Exercise requirements → Drop every image and restate the entries below word for word.

(Collection entries)
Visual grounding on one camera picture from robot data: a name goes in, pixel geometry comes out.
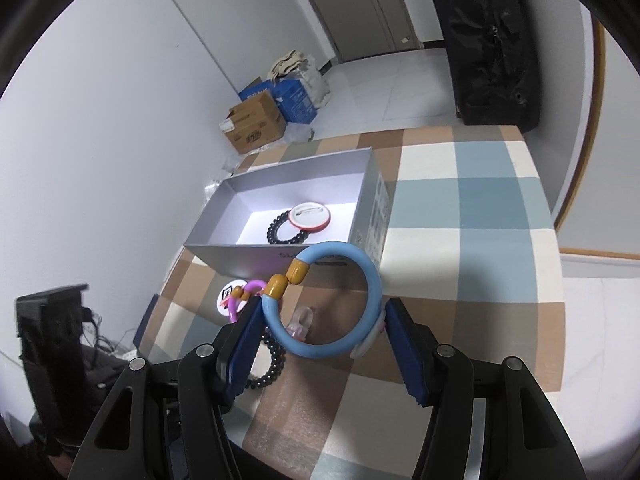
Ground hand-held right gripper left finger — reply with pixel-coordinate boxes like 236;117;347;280
70;297;266;480

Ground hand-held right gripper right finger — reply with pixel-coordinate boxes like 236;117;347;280
384;297;588;480

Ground black bead bracelet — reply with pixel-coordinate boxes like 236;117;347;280
245;327;287;391
266;208;308;247

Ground white round flag-print badge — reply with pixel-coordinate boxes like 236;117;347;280
217;280;251;318

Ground small clear charm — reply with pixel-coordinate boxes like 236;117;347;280
287;306;316;343

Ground purple bangle bracelet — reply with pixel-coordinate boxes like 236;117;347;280
227;280;286;323

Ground light blue bangle bracelet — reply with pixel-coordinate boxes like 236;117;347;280
261;242;385;360

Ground grey cardboard box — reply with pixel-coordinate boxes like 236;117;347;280
183;147;392;296

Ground checked tablecloth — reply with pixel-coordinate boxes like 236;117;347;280
135;127;568;480

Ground red rimmed round badge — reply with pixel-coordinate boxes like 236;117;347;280
289;201;331;234

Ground clear plastic wrap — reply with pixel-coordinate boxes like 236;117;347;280
202;125;316;201

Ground black equipment stand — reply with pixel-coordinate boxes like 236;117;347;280
15;284;91;456

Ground brown cardboard box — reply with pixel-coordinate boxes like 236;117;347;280
218;91;287;155

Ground blue carton box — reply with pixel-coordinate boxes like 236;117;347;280
272;77;319;125

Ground flat blue box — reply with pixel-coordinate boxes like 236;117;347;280
238;77;275;103

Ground white plastic bag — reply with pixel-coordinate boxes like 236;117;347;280
300;57;332;108

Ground white board with wooden edge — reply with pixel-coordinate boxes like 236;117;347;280
550;10;640;256

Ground beige cloth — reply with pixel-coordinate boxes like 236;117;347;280
267;50;308;81

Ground large black bag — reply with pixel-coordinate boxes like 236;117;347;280
430;0;543;133

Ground grey door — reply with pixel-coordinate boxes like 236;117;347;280
287;0;421;63

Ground black cables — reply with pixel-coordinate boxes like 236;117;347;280
92;310;138;361

Expected output →
Visual grounding on one camera picture from robot data: a name goes in, pixel geometry comes out.
Ground hand-held right gripper left finger — reply with pixel-coordinate boxes like 236;117;347;280
70;297;266;480

Ground hand-held right gripper right finger — reply with pixel-coordinate boxes like 236;117;347;280
384;297;588;480

Ground black bead bracelet — reply with pixel-coordinate boxes like 236;117;347;280
245;327;287;391
266;208;308;247

Ground white round flag-print badge — reply with pixel-coordinate boxes like 236;117;347;280
217;280;251;318

Ground small clear charm — reply with pixel-coordinate boxes like 236;117;347;280
287;306;316;343

Ground purple bangle bracelet — reply with pixel-coordinate boxes like 236;117;347;280
227;280;286;323

Ground light blue bangle bracelet — reply with pixel-coordinate boxes like 236;117;347;280
261;242;385;360

Ground grey cardboard box — reply with pixel-coordinate boxes like 236;117;347;280
183;147;392;296

Ground checked tablecloth — reply with pixel-coordinate boxes like 236;117;347;280
135;127;568;480

Ground red rimmed round badge — reply with pixel-coordinate boxes like 236;117;347;280
289;201;331;234

Ground clear plastic wrap — reply with pixel-coordinate boxes like 236;117;347;280
202;125;316;201

Ground black equipment stand — reply with pixel-coordinate boxes like 236;117;347;280
15;284;91;456

Ground brown cardboard box — reply with pixel-coordinate boxes like 236;117;347;280
218;91;287;155

Ground blue carton box — reply with pixel-coordinate boxes like 236;117;347;280
272;77;319;125

Ground flat blue box — reply with pixel-coordinate boxes like 236;117;347;280
238;77;275;103

Ground white plastic bag — reply with pixel-coordinate boxes like 236;117;347;280
300;57;332;108

Ground white board with wooden edge — reply with pixel-coordinate boxes like 236;117;347;280
550;10;640;256

Ground beige cloth — reply with pixel-coordinate boxes like 236;117;347;280
267;50;308;81

Ground large black bag — reply with pixel-coordinate boxes like 236;117;347;280
430;0;543;133

Ground grey door — reply with pixel-coordinate boxes like 236;117;347;280
287;0;421;63

Ground black cables — reply with pixel-coordinate boxes like 236;117;347;280
92;310;138;361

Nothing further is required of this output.